Je venais de comprendre que l’image entretenue par Björn ne provenait pas de ce que j’étais réellement, mais de sa peur de ma sexualité montante. C’était par peur que Björn me voulait belle, et à son tour cette assurance qu’il me donnait me permettait de désirer le pire, d’être souillée et salie. Il ne se voulait l’artisan de ma réussite que pour me faire perdre mon ascendance sur les autres hommes ; au lieu que son ami Andréas avait débusqué la salope qui gîtait en moi. Il me poussait vers le sommet pour mieux me faire déchoir, alors que j’avais intérêt à lui prouver par ma réussite qu’il s’était trompé sur mon compte.
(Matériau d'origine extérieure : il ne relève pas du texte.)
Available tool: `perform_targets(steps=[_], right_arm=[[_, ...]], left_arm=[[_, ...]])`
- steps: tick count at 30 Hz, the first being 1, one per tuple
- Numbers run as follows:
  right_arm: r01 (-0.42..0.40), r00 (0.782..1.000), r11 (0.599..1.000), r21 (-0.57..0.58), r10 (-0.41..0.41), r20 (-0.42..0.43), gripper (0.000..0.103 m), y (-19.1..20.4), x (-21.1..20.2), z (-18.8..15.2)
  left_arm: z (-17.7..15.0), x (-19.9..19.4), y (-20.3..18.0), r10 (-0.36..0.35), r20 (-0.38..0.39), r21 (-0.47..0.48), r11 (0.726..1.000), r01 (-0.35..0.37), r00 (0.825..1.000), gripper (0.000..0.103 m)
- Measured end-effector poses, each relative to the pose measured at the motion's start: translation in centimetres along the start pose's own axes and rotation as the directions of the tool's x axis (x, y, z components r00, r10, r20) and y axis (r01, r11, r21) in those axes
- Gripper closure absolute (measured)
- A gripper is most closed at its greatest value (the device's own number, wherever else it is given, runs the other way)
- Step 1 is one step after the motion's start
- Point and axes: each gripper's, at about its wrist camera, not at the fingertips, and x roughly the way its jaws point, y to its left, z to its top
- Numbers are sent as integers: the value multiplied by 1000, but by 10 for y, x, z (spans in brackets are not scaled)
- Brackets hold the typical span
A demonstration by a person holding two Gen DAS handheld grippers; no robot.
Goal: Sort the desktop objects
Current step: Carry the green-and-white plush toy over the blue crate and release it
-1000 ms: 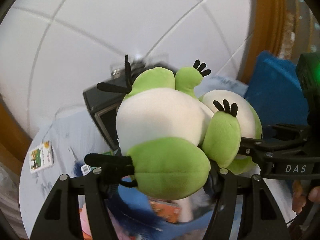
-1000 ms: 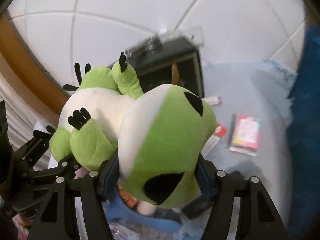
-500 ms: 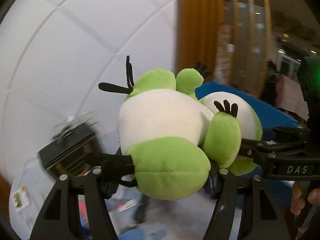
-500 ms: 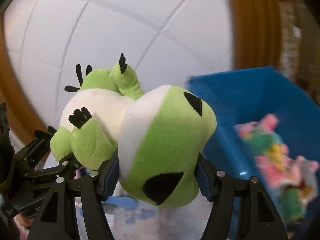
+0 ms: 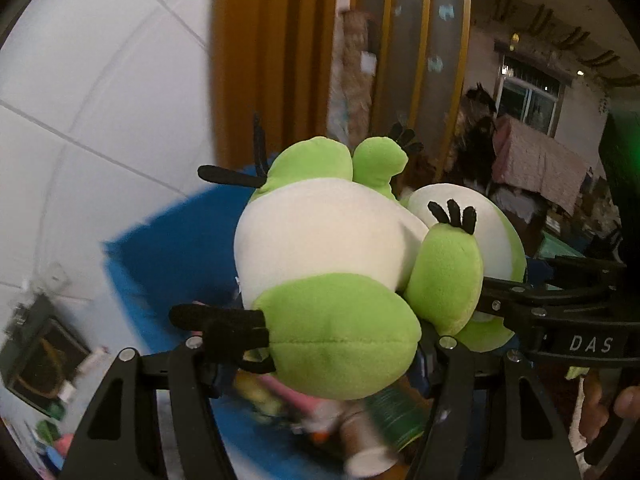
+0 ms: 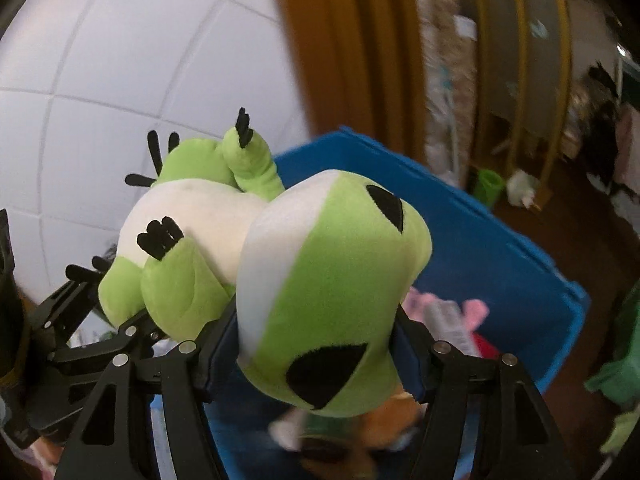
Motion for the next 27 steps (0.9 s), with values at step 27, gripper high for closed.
perform_targets(steps=[27], right_arm=[[10,937,1000,18,-3,-350,21,-158,98,-27]], left_arm=[[-16,151,-62,112,-467,59,994,-95,877,36]])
Björn au contraire voulait abolir mes vices sous l’apparence proprette de mes shows. Il ne souhaitait obtenir de moi qu’une image conforme à l’opinion, certes désirée par tous, mais si brillante qu’aucun homme ne pourrait jamais la salir.
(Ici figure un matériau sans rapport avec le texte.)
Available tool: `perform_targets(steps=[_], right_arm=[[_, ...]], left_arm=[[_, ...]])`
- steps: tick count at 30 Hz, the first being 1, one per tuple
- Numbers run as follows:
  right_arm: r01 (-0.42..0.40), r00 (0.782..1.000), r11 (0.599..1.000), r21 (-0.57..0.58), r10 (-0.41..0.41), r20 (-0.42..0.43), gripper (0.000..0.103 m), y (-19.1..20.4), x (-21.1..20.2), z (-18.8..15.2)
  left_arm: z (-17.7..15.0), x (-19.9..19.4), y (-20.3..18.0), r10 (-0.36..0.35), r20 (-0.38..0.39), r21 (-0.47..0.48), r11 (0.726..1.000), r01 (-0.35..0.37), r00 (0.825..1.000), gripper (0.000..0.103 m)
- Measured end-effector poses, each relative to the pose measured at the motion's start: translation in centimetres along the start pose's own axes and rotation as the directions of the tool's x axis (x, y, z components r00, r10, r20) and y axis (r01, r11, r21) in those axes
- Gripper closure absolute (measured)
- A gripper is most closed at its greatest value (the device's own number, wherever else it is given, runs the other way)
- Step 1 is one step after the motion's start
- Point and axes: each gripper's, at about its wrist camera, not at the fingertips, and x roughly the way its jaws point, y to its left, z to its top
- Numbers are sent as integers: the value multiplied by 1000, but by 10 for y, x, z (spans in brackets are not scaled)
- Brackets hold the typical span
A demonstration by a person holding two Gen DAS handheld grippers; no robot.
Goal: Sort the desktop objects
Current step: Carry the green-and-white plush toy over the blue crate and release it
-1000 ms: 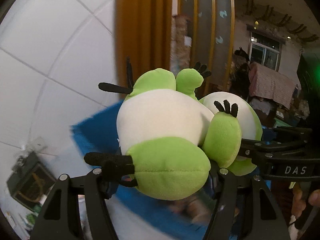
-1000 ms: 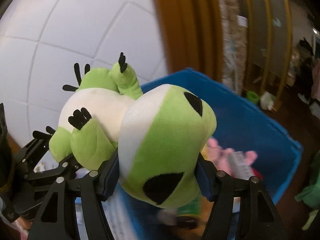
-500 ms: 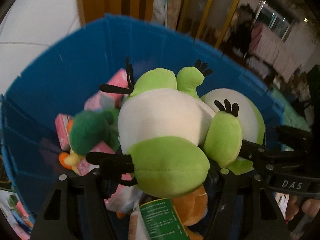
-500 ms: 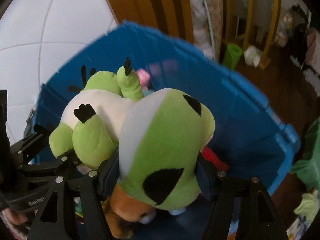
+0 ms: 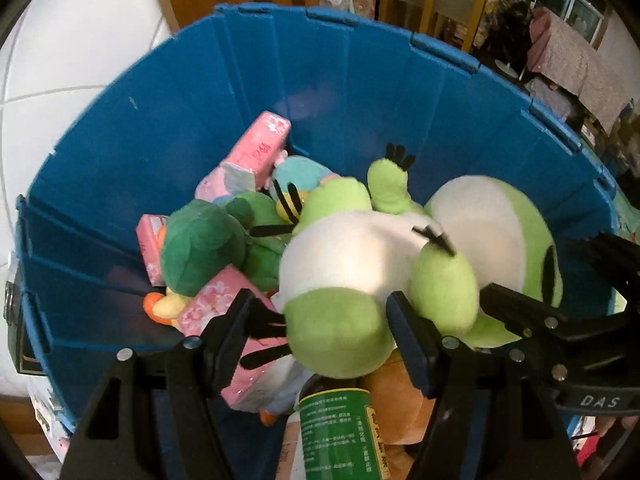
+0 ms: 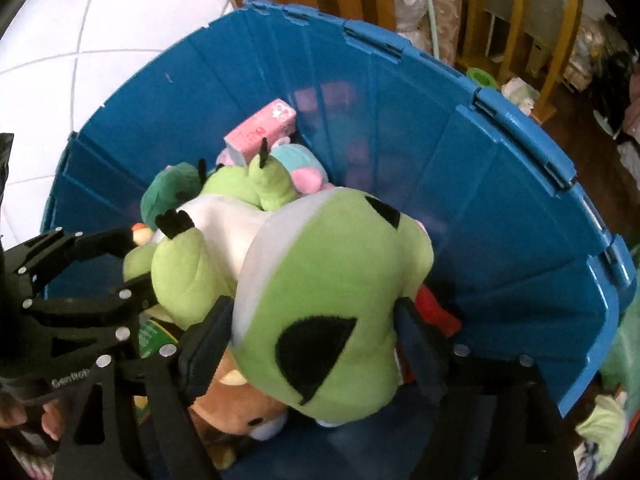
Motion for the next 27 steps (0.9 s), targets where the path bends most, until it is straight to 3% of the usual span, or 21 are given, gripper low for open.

En fait je ne faisais que reprocher à Björn de n’avoir pas voulu me dominer en me fouettant ; il n’avait cédé qu’à contrecœur. Dès lors quoi d’étonnant à ce que je lui permisse de décharger sur moi simplement pour le remercier, et non pour honorer sa puissance ? Je me dis qu’après tout Björn n’avait gagné que ce qu’il méritait. S’il m’avait fouettée plus méchamment je l’eusse regardé avec plus de respect, maintenant que son sperme coulait sagement sur mes joues.
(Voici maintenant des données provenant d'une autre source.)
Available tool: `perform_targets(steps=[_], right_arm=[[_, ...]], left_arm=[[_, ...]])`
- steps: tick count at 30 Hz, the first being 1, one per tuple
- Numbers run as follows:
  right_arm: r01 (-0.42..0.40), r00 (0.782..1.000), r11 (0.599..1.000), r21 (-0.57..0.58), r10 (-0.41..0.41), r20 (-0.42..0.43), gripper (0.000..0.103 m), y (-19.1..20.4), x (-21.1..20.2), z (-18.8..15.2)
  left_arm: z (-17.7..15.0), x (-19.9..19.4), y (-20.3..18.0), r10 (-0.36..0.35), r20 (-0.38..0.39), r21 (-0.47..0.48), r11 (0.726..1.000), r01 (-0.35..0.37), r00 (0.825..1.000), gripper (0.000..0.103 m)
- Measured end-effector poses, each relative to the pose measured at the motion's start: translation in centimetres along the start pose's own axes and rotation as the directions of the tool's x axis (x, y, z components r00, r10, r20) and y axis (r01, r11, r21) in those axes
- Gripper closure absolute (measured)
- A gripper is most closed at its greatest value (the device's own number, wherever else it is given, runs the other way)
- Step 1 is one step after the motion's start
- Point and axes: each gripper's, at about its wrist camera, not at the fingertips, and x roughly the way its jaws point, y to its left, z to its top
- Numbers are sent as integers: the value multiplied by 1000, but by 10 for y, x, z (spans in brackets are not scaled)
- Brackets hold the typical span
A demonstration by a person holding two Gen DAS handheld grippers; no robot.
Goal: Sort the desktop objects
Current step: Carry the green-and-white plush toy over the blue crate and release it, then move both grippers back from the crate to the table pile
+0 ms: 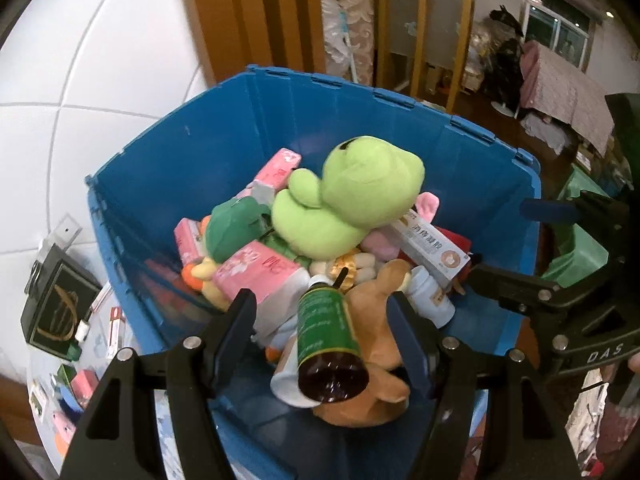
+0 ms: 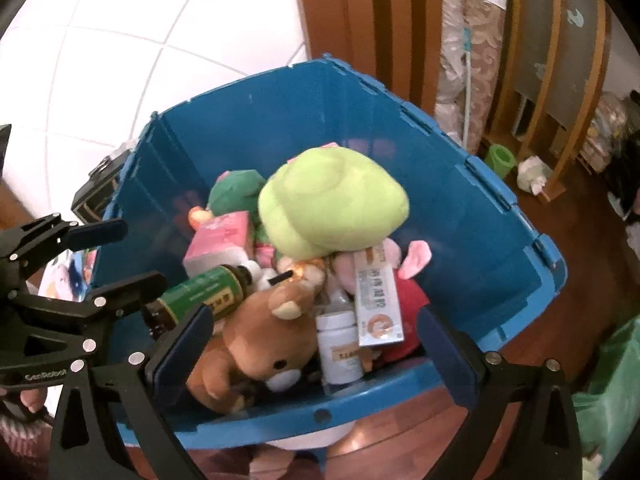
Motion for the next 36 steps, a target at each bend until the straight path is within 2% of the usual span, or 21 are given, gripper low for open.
perform_targets(steps=[12,19,22,24,28,30,36], right_arm=[[-30,1000,1000,-10,30,2,0,6,5,-7],[-74,996,997,-31,75,45,0,24,2,-13],[-115,988,991,-66,121,94,0,47,-6,-14],[-147,981,986,-83,155,114,0,63,-8,-15],[-184,965,973,-142,207,162,0,110,-13,-17],[-205,955,961,-186,238,177,0,138,-15,-18],[-283,920,908,-310,348,181,0,235,-9,-25]], left_arm=[[-27,-14,6,38,58,-51,998,-35,998,36],[-54,-35,31,115,123,-143,985,-98,986,36],[-77,-48,52,222,164,-211,960,-186,961,36],[-94,-56,71,249,177,-271,942,-196,952,36],[-134,-73,112,322,189,-389,892,-230,928,25],[-159,-79,136,370,171,-435,860,-267,913,25],[-237,-89,215,453,96,-533,776,-338,887,25]])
Lorsqu’il essuya sa queue sur mon visage avec une application suspecte, je n’y consentis que pour le remercier ; à peine, je dois le dire, pour le satisfaire, ce qui grava en lui l’assurance où il était déjà, que je n’éprouvais à son égard ni crainte ni respect. Ce fut dans le moment où je lui cédais davantage, que je lui échappais assurément, car je n’aurais accepté de nul autre qu’il essuie son sexe sur mes paupières. Je ne me donnais à Björn que pour lui faire plaisir, parce qu’il n’était pas maître de lui et moins encore de moi ; mais pour la première fois je compris qu’il me faudrait être méchamment dominée, pour réussir à supporter ça de n’importe qui.

 

Pour être tout à fait honnête je dois dire qu’il n’avait pas eu de chance, Björn, puisqu’en n’ayant pas été attachée je n’étais pas obligée de subir l’épreuve de sa queue sur mon visage : je n’y avais consenti que par éducation. Comme j’avais moi-même demandé à être fouettée, personne par conséquent n’en assumerait la contrainte, d’autant que je pouvais me dégager sans efforts de cette position gymnique, appuyée contre l’établi. J’aurais donc pu facilement échapper à Björn, m’ôter le bâillon, quitter les lieux. La seule chose qui m’en empêchait ce n’était pas des liens réels, mais le seul désir d’être fouettée encore et encore, jusqu’à faire éclater l’orgasme. C’est pourquoi Björn dut comprendre que je le laissais faire, non seulement pour le remercier, mais pour qu’il ne s’en aille pas sans me donner mon comptant de coups. Qu’était-ce donc, ce que je venais de subir là, si on le comparait au bénéfice que j’allais tirer du martinet, à profiter d’un objet qui en principe aurait dû finir dans quelque musée des bonnes mœurs ? Cette décharge n’était qu’un remerciement pour payer Björn de ses services, et elle ne m’humiliait pas, puisque depuis toute petite je m’étais habituée à prendre mon bain en sa compagnie dans le lac. Sans parler du sauna et de nos séances à poil devant nos TV respectives, lui venant chez moi jusque dans ma chambre ; moi allant chez lui jusque dans son lit. Entre lui et moi le foutre n’avait été qu’un lait de beauté tendance, qui assurément m’aiderait à lisser joliment mon doux visage de girl.